For Baltimoreans, the disputes over Mr. Jacobs' complex finances raise questions about the Orioles, one of the city's chief sources of municipal pride. More than a year ago, Mr. Jacobs said he was considering offers to sell the team. Now, there are some tantalizing hints that a deal may be near.
The revelations about Mr. Jacobs'cash-flow problems proved especially bitter for Mercantile, which has been countersued by Mr. Jacobs. Just four weeks before his July announcement that he couldn't make interest payments, the bank had given him a $21.3 million unsecured loan to restructure his finances. (An unsecured loan means no collateral is required.)
It was merely the latest show of support by the bank, which had backed Mr. Jacobs from the moment he emerged as a buyer of the Orioles in December 1988.
As soon as he learned of Mr. Jacob's interest, H. Furlong $H Baldwin, the chairman of Mercantile Bankshares, the bank's holding company, began an aggressive courtship.

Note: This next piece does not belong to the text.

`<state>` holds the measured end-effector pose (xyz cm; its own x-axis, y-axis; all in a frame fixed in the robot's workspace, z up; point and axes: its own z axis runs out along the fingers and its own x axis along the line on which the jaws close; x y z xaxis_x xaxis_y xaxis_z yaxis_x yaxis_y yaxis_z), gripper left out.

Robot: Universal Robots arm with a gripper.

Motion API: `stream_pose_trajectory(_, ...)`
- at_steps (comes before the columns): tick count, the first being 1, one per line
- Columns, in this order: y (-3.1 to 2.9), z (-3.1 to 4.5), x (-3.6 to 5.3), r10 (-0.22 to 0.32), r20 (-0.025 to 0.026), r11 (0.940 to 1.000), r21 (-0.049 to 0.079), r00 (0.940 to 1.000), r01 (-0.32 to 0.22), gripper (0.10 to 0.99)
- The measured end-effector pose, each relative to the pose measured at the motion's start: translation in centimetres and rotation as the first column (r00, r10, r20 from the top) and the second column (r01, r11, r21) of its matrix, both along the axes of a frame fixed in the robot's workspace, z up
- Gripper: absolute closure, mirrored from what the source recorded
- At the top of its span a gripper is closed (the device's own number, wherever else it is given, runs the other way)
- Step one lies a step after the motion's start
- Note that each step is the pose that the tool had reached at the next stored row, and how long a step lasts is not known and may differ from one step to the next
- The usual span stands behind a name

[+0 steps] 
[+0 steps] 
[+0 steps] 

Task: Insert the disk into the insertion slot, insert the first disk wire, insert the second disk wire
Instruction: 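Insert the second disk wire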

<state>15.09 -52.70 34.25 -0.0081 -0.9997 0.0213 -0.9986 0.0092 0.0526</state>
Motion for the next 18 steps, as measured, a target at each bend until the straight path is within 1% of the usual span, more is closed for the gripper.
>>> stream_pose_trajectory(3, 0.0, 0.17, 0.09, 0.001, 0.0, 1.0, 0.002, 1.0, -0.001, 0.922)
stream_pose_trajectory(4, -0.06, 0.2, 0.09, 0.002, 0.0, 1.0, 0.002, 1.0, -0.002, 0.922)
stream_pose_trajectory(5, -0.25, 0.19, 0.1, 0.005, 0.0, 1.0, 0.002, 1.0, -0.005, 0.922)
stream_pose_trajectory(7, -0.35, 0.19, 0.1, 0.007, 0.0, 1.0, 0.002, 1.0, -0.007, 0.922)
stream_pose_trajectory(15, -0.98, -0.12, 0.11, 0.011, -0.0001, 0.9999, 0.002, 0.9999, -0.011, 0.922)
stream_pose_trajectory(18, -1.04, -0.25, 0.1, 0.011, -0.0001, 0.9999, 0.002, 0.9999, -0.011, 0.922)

Within days of the sale announcement, the banker helped set up a get-acquainted lunch with Gov. William Donald Schaefer and a breakfast with key legislators. While others were put off by the aloof manner of the Wall Street financier, Mr. Baldwin quickly became his closest contact in the Baltimore business world, according to corporate leaders.
Mercantile got an important new customer and Mr. Jacobs got a new source of money.
Soon after Mr. Jacobs assumed control of the Orioles, Mr. Baldwin joined the team's board of directors. The banker later offered Mr. Jacobs a seat on the bank's board, according to statements filed in court by Mr. Jacobs. Though he declined the position, Mr. Jacobs did follow Mr. Baldwin onto the boards of the Baltimore Symphony Orchestra and the Johns Hopkins University, the most prestigious in town.
And when Camden Yards opened this year, Mr. Baldwin's bank had a skybox adjacent to Mr. Jacobs' own suite, where a roster of famous guests relax in leather furniture, shielded from other fans by privacy walls.
"I think he [Mr. Baldwin] was thought to be by all of us as the closest person to Mr. Jacobs in the business community. . . . So to see them suing each other was surprising," says Mathias J. DeVito, chairman of the Columbia-based Rouse Co.
People who know both men describe them as a perfect match and yet the oddest of couples: competitive in business, they are driven by their work.
Supportive of Republican causes, they know the value of Democratic contacts. Ivy Leaguers, they amassed wealth and success and clearly revel in the influence that buys, according to acquaintances.
But where Mr. Baldwin moves deftly through circles of power, speaking his mind and openly courting influential people, Mr. Jacobs is stiff in public.